6 Artists
Alex Hubbard, Martin Kippenberger, Michel Majerus, Helmut Middendorf, Sergej Jensen








Eleni Koroneou Gallery is pleased to present 6 Artists, a group exhibition with works from Alex Hubbard, Sergei Jensen, Martin Kippenberger, Michel Majerus, Helmut Middendorf and Christopher Wool. The main focus will be painting. It will also present a sculptural work and posters from Martin Kippenberger and a work on paper from Christopher Wool.
Alex Hubbard combines in his work performance, painting and video in order to explore transformations between states of order and chaos. Employing acrylic, resin and fiberglass the works feature clashing colour-fields, in some parts sloppy with pooled paint, in others almost translucent. The surfaces of the paintings aspire to the character of prints, which might be the non-hierarchical pin board for any object or image. His works in a reductive format emphasize elements of painting and erasure, gesture and removal, depth and flatness.
Sergej Jensen’s work draws on a wide range of materials and formal references. Primarily known for his textile works, his lyrical compositions incorporate a variety of fabrics, from burlap and linen to silk and wool. Working within the idiom of minimalist painting, Jensen takes its material support – the canvas – and sews, bleaches, stretches or stains the cloth to create works that waver between abstraction and representation.

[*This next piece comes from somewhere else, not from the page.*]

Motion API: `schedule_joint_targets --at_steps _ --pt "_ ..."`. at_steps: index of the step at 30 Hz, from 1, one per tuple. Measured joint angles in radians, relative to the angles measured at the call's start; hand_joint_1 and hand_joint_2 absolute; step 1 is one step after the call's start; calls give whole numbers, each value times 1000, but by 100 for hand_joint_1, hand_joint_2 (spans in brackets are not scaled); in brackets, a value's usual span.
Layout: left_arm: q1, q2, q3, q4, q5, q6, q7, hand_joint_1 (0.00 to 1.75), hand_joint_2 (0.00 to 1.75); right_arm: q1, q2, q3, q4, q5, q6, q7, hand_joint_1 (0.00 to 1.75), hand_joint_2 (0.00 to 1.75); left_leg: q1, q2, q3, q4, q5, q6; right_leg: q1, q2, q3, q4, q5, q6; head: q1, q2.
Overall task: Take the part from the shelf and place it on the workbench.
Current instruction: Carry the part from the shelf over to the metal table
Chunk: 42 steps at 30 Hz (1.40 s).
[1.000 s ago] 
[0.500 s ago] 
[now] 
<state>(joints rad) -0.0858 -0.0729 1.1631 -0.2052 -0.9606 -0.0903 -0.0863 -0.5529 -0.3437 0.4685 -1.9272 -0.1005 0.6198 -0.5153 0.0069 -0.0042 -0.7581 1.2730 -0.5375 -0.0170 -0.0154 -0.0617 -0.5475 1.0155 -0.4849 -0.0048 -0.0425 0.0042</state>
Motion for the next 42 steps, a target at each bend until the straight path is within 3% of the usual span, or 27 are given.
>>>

With Dadaistic humor, irony and sarcasm the artistic work of Martin Kippenberger refers to the contradictions of our society, including social and cultural systems. In a similar way as Picabia and Sigmar Polke he choses subjects related to the banalities of life, politics, media and advertising. The programmatic “lack of style” in his work depends on the different thematic framework, which he introduced in his art. For him there was not a subject, about which he could not make art. At the same time for Kippenberger art was meaningless without a thematic framework.
Michel Majerus’s paintings refer to images that we have seen before. He appropriates history and reproduces its visual results. The artist himself in an interview claims that in his work he is occupied with the speed of perception of present issues, which he considers to be more important than the classical ones, and he uses static images, figures of speech and stylistic elements. His motivation is the formation of a new artificial reality that exists in many different colors. His work also displayed an appreciation of the history of painting in the twentieth century, with references to work by artists such as Basqiat, Willem de Kooning, Cy Twombly, Gerhard Richter, Frank Stella and James Rosenquist, as well as the master of Pop art, Andy Warhol.

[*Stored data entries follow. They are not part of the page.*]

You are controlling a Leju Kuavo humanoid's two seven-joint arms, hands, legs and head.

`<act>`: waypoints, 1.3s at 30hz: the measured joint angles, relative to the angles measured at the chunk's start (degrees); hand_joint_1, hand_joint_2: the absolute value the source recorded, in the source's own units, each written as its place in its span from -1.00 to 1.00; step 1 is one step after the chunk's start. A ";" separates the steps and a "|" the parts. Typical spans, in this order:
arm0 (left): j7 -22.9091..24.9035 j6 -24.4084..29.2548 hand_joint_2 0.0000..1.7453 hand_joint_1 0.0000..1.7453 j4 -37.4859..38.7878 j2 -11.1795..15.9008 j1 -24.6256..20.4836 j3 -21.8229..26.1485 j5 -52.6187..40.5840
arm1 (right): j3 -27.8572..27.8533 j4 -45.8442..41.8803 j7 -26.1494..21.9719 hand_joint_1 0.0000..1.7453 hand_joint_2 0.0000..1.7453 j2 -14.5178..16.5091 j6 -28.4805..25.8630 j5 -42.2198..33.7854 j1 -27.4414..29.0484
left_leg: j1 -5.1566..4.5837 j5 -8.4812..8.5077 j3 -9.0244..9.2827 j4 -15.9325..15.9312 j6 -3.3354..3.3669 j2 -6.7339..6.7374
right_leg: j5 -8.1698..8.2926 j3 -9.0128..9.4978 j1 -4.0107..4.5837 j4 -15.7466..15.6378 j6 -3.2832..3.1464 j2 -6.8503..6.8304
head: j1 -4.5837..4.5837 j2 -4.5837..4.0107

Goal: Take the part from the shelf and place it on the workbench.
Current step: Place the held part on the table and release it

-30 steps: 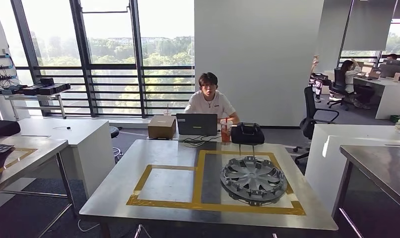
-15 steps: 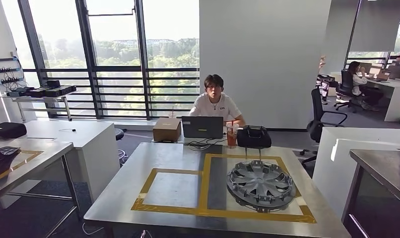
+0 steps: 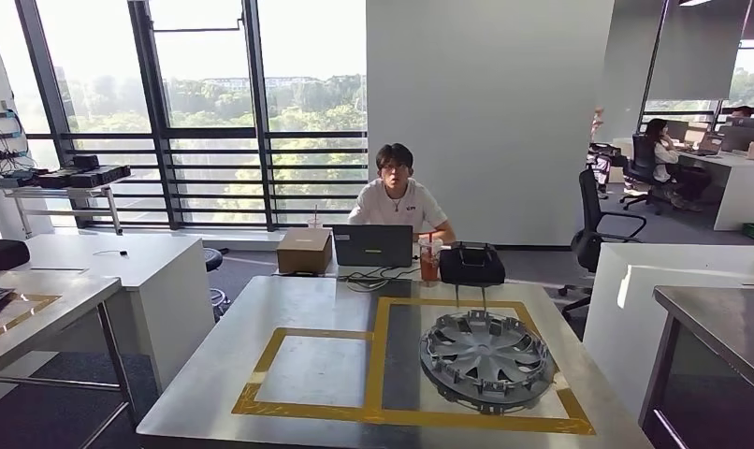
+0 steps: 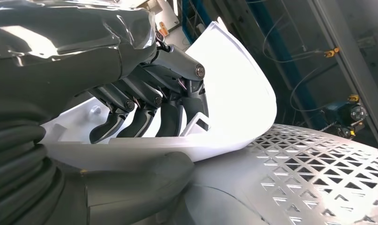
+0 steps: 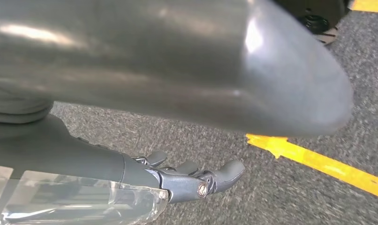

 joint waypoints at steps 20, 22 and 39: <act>1.83 1.13 1.00 0.84 -0.22 -0.52 -0.83 -0.46 -1.08 | 0.73 2.81 -0.62 -1.00 -1.00 -0.74 -2.36 0.00 -0.46 | -0.05 -7.11 5.07 4.92 -0.90 -0.31 | 3.81 -4.01 -0.12 0.12 -1.90 -0.22 | 0.33 -0.03; 1.84 1.28 1.00 0.84 -0.22 -0.45 -0.91 -0.57 -1.03 | 0.80 2.97 -0.65 -1.00 -1.00 -0.85 -2.31 0.00 -0.50 | 0.34 -9.67 -0.01 11.99 -1.44 -0.22 | 2.97 -3.23 -0.08 0.12 -2.09 -0.14 | 0.17 -0.03; 1.64 2.16 1.00 0.84 -0.33 -0.45 -0.68 -1.14 -1.31 | 1.56 5.44 -0.60 -1.00 -1.00 -2.15 -3.72 -0.01 -0.95 | -0.29 -1.20 2.91 -1.35 2.26 -0.70 | -5.62 -9.31 0.04 15.89 0.51 0.02 | 0.38 -0.02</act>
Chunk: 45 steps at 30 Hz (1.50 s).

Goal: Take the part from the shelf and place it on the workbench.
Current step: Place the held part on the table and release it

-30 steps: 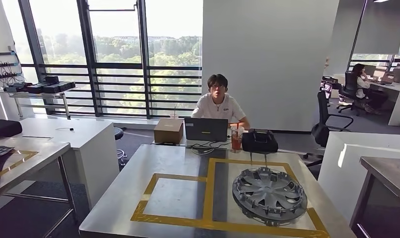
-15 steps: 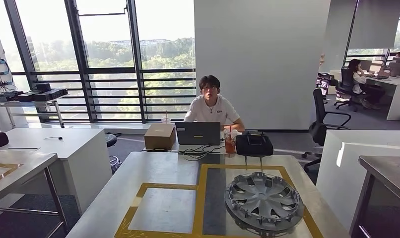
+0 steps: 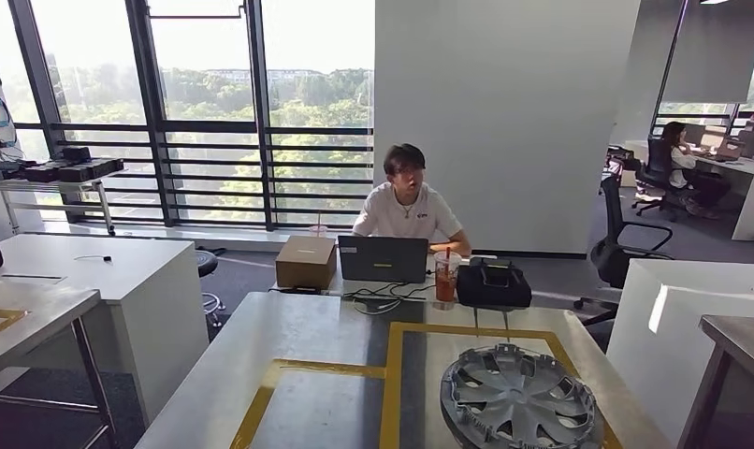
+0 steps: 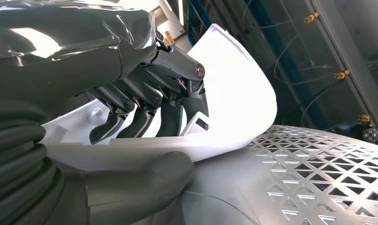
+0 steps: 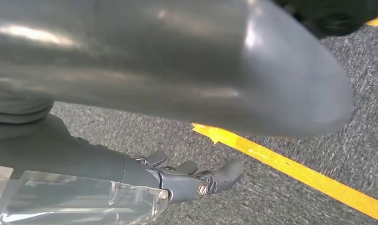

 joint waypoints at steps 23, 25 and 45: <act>-0.70 -0.12 1.00 0.84 -0.37 0.34 1.06 0.98 -0.93 | 0.89 1.64 -0.57 -1.00 -1.00 -1.24 -0.40 0.01 0.33 | -0.03 3.17 -5.02 0.95 -1.63 0.16 | 3.61 12.38 0.35 -16.54 -0.74 0.32 | -0.37 -0.02; -0.70 -0.07 1.00 0.84 -0.61 0.31 1.05 1.06 -1.15 | 1.03 1.69 -0.56 -1.00 -1.00 -1.36 -0.51 0.01 0.26 | 0.12 3.14 -3.45 0.01 -1.01 0.11 | 3.50 12.91 0.28 -15.53 -0.10 0.15 | -0.31 -0.01; 0.32 6.06 1.00 0.84 -3.29 0.45 2.65 1.80 -8.66 | 1.70 2.95 -0.29 -1.00 -1.00 -1.92 -0.95 0.01 0.32 | 0.63 -8.05 -6.68 15.23 -3.97 0.26 | 9.39 4.84 -0.12 -15.83 -2.41 -0.40 | -0.24 0.02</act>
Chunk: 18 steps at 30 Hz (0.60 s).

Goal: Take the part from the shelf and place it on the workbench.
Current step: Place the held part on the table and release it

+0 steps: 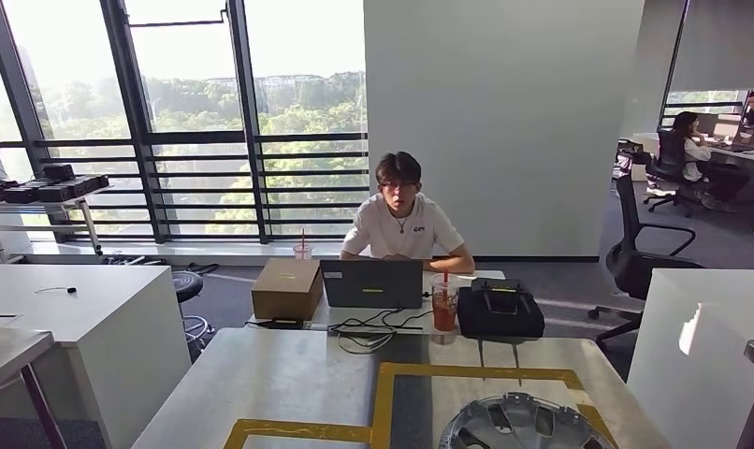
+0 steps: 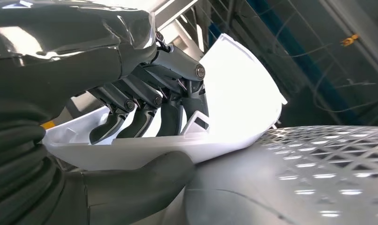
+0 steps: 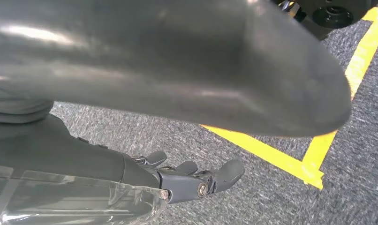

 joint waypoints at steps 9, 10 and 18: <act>-2.04 4.39 1.00 0.84 -1.27 2.28 3.08 5.26 -16.66 | 1.55 1.04 -0.56 -1.00 -1.00 0.17 -1.59 0.00 0.63 | -1.01 8.28 5.08 -14.90 2.48 0.50 | -0.77 0.78 0.81 -0.17 0.80 0.03 | -0.17 -0.01; -1.43 4.86 1.00 0.84 -1.20 2.48 3.05 5.74 -18.97 | 1.68 1.07 -0.83 -1.00 -1.00 0.19 -1.49 0.00 0.60 | -0.88 8.72 5.45 -15.33 2.67 0.50 | -0.90 0.73 0.83 0.01 1.03 -0.03 | -0.15 0.00; 7.93 6.56 1.00 0.84 6.28 2.90 -2.73 6.64 -32.30 | 2.62 1.55 -1.13 -1.00 -1.00 0.42 -0.79 0.00 0.43 | -0.37 9.53 6.08 -16.30 3.12 0.41 | -5.82 -6.88 0.01 14.32 2.67 -0.05 | 0.37 0.00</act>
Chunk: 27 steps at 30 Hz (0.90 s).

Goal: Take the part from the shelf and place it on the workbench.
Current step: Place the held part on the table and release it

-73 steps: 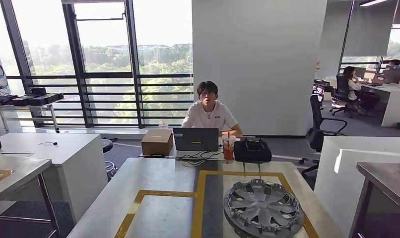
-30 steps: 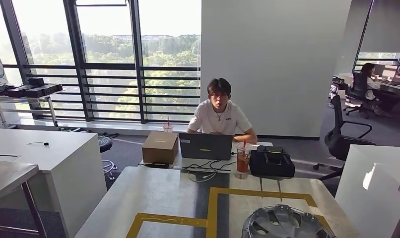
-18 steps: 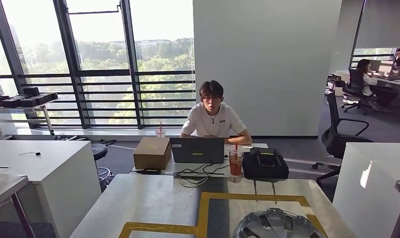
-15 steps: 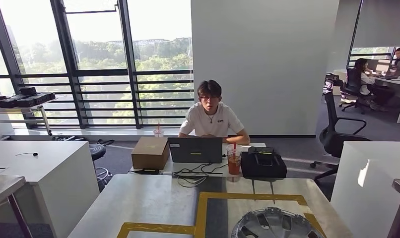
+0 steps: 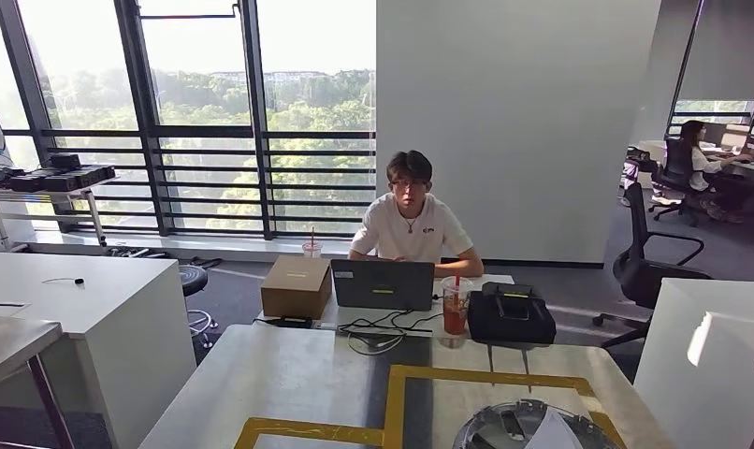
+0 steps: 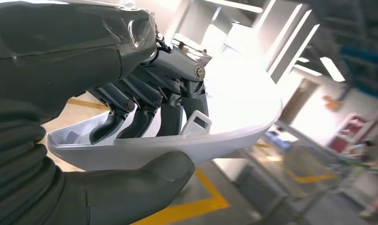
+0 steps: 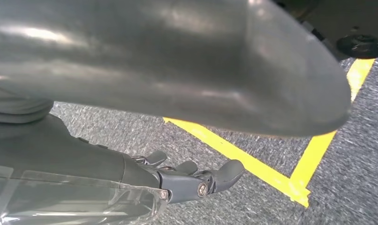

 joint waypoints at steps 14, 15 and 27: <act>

In his resent paintings Helmut Middendorf show again his great versatility in creating his works. He continues his exploration of abstract art. The colors show all shades of grey (especially payne´s grey), black, white, pink, yellow and fluorescent blue. In some of the works the background consists of an overpainted collage of newspapers, shimmering through layers of white paint. Paint is also poured on the canvas and the whole compositions are made of hundreds of splotches and stains. The result is raw, graphic and direct.
The basic element of Christopher Wool’s work is the process of painting itself which he explores by reducing form and color, then experimenting with different painting and reproduction techniques within these parameters. The processes of painting, the physical properties of paint and techniques of reproduction underpin Wool’s practice. In previous works he has used a plethora of media comprising aluminium, silkscreen, varnish, photography, paint rollers and stencils with industrial procedures and techniques made available by mass production. Wool used these procedures in combination with painting to play with the ideas and techniques of reproduction.